━━━━━ Data provided ━━━━━
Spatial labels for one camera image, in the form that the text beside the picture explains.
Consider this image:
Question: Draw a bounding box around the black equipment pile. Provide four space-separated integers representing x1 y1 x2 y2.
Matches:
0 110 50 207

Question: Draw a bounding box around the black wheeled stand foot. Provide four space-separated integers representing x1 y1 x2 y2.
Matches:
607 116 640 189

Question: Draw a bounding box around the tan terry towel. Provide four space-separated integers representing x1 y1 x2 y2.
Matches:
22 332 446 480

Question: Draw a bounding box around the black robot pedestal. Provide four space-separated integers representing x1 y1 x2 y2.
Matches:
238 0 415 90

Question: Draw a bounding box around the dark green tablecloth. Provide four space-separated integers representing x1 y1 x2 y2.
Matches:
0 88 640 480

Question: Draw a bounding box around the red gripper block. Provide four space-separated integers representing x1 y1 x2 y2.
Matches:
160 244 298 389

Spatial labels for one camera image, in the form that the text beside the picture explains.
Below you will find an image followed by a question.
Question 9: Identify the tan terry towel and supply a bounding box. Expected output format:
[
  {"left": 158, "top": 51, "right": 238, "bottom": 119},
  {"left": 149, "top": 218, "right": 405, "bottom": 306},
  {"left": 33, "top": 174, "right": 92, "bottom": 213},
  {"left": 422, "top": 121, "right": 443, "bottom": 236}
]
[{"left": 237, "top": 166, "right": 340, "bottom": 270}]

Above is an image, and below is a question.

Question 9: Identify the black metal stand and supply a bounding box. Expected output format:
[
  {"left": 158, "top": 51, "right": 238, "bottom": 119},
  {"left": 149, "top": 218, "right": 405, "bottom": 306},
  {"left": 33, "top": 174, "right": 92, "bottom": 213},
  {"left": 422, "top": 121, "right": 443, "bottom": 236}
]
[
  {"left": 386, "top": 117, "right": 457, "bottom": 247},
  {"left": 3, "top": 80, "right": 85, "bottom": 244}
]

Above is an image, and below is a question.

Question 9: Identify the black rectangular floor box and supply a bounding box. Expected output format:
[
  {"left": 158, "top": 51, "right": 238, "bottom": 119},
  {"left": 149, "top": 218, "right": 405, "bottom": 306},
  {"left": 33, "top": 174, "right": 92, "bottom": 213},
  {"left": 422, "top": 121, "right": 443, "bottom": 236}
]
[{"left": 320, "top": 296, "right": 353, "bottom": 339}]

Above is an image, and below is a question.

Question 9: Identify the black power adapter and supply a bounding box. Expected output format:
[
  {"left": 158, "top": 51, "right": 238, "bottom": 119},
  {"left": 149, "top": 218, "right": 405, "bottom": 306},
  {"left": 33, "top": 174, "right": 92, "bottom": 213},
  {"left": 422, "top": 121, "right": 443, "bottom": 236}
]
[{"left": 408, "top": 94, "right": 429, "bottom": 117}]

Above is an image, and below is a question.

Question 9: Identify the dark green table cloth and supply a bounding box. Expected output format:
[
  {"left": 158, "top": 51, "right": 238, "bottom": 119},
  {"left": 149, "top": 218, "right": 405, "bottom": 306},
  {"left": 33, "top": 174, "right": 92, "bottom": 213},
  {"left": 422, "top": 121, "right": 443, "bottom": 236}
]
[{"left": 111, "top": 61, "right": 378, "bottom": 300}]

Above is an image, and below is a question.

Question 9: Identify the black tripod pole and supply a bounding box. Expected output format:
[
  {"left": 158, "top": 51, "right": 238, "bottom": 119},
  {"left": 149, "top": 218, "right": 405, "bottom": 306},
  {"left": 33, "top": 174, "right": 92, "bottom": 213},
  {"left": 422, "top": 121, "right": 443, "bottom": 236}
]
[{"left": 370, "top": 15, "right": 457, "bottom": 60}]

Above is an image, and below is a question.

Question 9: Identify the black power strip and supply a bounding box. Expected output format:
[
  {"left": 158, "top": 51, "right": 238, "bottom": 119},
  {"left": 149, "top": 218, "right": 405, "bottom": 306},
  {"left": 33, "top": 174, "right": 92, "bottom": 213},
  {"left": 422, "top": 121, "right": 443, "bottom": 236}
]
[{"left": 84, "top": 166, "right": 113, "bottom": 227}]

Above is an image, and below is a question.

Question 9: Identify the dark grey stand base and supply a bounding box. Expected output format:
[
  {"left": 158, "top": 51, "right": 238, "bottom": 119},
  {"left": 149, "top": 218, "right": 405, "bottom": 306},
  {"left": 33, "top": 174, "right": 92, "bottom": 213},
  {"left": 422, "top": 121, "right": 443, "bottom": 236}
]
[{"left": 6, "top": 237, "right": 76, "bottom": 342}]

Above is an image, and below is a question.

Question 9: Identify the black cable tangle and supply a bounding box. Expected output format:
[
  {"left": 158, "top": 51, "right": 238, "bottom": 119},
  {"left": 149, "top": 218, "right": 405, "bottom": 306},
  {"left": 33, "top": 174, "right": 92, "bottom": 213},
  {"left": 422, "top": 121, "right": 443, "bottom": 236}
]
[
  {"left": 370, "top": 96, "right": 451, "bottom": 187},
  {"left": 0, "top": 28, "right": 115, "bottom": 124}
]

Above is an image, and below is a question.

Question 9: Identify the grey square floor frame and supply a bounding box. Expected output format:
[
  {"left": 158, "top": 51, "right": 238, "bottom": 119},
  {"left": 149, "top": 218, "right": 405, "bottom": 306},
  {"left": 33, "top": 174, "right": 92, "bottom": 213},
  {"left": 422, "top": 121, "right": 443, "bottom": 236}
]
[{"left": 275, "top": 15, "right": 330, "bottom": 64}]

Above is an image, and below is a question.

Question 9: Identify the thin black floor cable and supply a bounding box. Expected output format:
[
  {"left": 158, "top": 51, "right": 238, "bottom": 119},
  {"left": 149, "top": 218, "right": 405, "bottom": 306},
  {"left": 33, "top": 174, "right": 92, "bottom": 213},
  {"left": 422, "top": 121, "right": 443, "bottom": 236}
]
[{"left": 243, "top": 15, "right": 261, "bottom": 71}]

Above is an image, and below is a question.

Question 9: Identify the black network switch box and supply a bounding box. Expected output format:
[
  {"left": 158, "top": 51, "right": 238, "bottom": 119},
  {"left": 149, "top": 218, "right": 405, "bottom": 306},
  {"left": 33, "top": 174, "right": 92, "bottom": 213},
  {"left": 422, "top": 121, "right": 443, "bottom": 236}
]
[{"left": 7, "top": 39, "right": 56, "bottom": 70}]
━━━━━
Each record shown above must be printed once more, exactly.

◆ Result of this task:
Spatial labels for one camera image, in the form that the text beside the picture explains.
Consider this image:
Question: Draw a bounding box around the black equipment pile. Provide four space-separated integers representing x1 y1 x2 y2.
Matches:
0 110 50 207

Question: Draw a bounding box around the black wheeled stand foot. Provide four space-separated integers representing x1 y1 x2 y2.
Matches:
607 116 640 189

Question: Draw a bounding box around the tan terry towel. Provide four space-separated integers representing x1 y1 x2 y2.
Matches:
22 332 446 480

Question: Draw a bounding box around the black robot pedestal. Provide four space-separated integers representing x1 y1 x2 y2.
Matches:
238 0 415 90

Question: Draw a bounding box around the dark green tablecloth. Provide four space-separated integers representing x1 y1 x2 y2.
Matches:
0 88 640 480

Question: Draw a bounding box around the red gripper block. Provide four space-separated integers representing x1 y1 x2 y2.
Matches:
160 244 298 389

Spatial labels for one camera image, in the form that the text beside the picture explains.
Below you will find an image followed by a question.
Question 9: Identify the tan terry towel and supply a bounding box. Expected output format:
[
  {"left": 158, "top": 51, "right": 238, "bottom": 119},
  {"left": 149, "top": 218, "right": 405, "bottom": 306},
  {"left": 33, "top": 174, "right": 92, "bottom": 213},
  {"left": 422, "top": 121, "right": 443, "bottom": 236}
]
[{"left": 237, "top": 166, "right": 340, "bottom": 270}]

Above is an image, and below is a question.

Question 9: Identify the black metal stand and supply a bounding box. Expected output format:
[
  {"left": 158, "top": 51, "right": 238, "bottom": 119},
  {"left": 149, "top": 218, "right": 405, "bottom": 306},
  {"left": 33, "top": 174, "right": 92, "bottom": 213},
  {"left": 422, "top": 121, "right": 443, "bottom": 236}
]
[
  {"left": 386, "top": 117, "right": 457, "bottom": 247},
  {"left": 3, "top": 80, "right": 85, "bottom": 244}
]

Above is an image, and below is a question.

Question 9: Identify the black rectangular floor box and supply a bounding box. Expected output format:
[
  {"left": 158, "top": 51, "right": 238, "bottom": 119},
  {"left": 149, "top": 218, "right": 405, "bottom": 306},
  {"left": 33, "top": 174, "right": 92, "bottom": 213},
  {"left": 422, "top": 121, "right": 443, "bottom": 236}
]
[{"left": 320, "top": 296, "right": 353, "bottom": 339}]

Above is an image, and below is a question.

Question 9: Identify the black power adapter and supply a bounding box. Expected output format:
[
  {"left": 158, "top": 51, "right": 238, "bottom": 119},
  {"left": 149, "top": 218, "right": 405, "bottom": 306},
  {"left": 33, "top": 174, "right": 92, "bottom": 213},
  {"left": 422, "top": 121, "right": 443, "bottom": 236}
]
[{"left": 408, "top": 94, "right": 429, "bottom": 117}]

Above is an image, and below is a question.

Question 9: Identify the dark green table cloth and supply a bounding box. Expected output format:
[
  {"left": 158, "top": 51, "right": 238, "bottom": 119},
  {"left": 149, "top": 218, "right": 405, "bottom": 306},
  {"left": 33, "top": 174, "right": 92, "bottom": 213},
  {"left": 422, "top": 121, "right": 443, "bottom": 236}
]
[{"left": 111, "top": 61, "right": 378, "bottom": 300}]

Above is an image, and below is a question.

Question 9: Identify the black tripod pole and supply a bounding box. Expected output format:
[
  {"left": 158, "top": 51, "right": 238, "bottom": 119},
  {"left": 149, "top": 218, "right": 405, "bottom": 306},
  {"left": 33, "top": 174, "right": 92, "bottom": 213},
  {"left": 422, "top": 121, "right": 443, "bottom": 236}
]
[{"left": 370, "top": 15, "right": 457, "bottom": 60}]

Above is an image, and below is a question.

Question 9: Identify the black power strip and supply a bounding box. Expected output format:
[
  {"left": 158, "top": 51, "right": 238, "bottom": 119},
  {"left": 149, "top": 218, "right": 405, "bottom": 306},
  {"left": 33, "top": 174, "right": 92, "bottom": 213},
  {"left": 422, "top": 121, "right": 443, "bottom": 236}
]
[{"left": 84, "top": 166, "right": 113, "bottom": 227}]

Above is an image, and below is a question.

Question 9: Identify the dark grey stand base and supply a bounding box. Expected output format:
[
  {"left": 158, "top": 51, "right": 238, "bottom": 119},
  {"left": 149, "top": 218, "right": 405, "bottom": 306},
  {"left": 33, "top": 174, "right": 92, "bottom": 213},
  {"left": 422, "top": 121, "right": 443, "bottom": 236}
]
[{"left": 6, "top": 237, "right": 76, "bottom": 342}]

Above is an image, and below is a question.

Question 9: Identify the black cable tangle and supply a bounding box. Expected output format:
[
  {"left": 158, "top": 51, "right": 238, "bottom": 119},
  {"left": 149, "top": 218, "right": 405, "bottom": 306},
  {"left": 33, "top": 174, "right": 92, "bottom": 213},
  {"left": 422, "top": 121, "right": 443, "bottom": 236}
]
[
  {"left": 370, "top": 96, "right": 451, "bottom": 187},
  {"left": 0, "top": 28, "right": 115, "bottom": 124}
]

Above is an image, and below is a question.

Question 9: Identify the grey square floor frame and supply a bounding box. Expected output format:
[
  {"left": 158, "top": 51, "right": 238, "bottom": 119},
  {"left": 149, "top": 218, "right": 405, "bottom": 306},
  {"left": 33, "top": 174, "right": 92, "bottom": 213},
  {"left": 422, "top": 121, "right": 443, "bottom": 236}
]
[{"left": 275, "top": 15, "right": 330, "bottom": 64}]

Above is an image, and below is a question.

Question 9: Identify the thin black floor cable and supply a bounding box. Expected output format:
[
  {"left": 158, "top": 51, "right": 238, "bottom": 119},
  {"left": 149, "top": 218, "right": 405, "bottom": 306},
  {"left": 33, "top": 174, "right": 92, "bottom": 213},
  {"left": 422, "top": 121, "right": 443, "bottom": 236}
]
[{"left": 243, "top": 15, "right": 261, "bottom": 71}]

Above is an image, and below is a question.

Question 9: Identify the black network switch box and supply a bounding box. Expected output format:
[
  {"left": 158, "top": 51, "right": 238, "bottom": 119},
  {"left": 149, "top": 218, "right": 405, "bottom": 306},
  {"left": 33, "top": 174, "right": 92, "bottom": 213},
  {"left": 422, "top": 121, "right": 443, "bottom": 236}
]
[{"left": 7, "top": 39, "right": 56, "bottom": 70}]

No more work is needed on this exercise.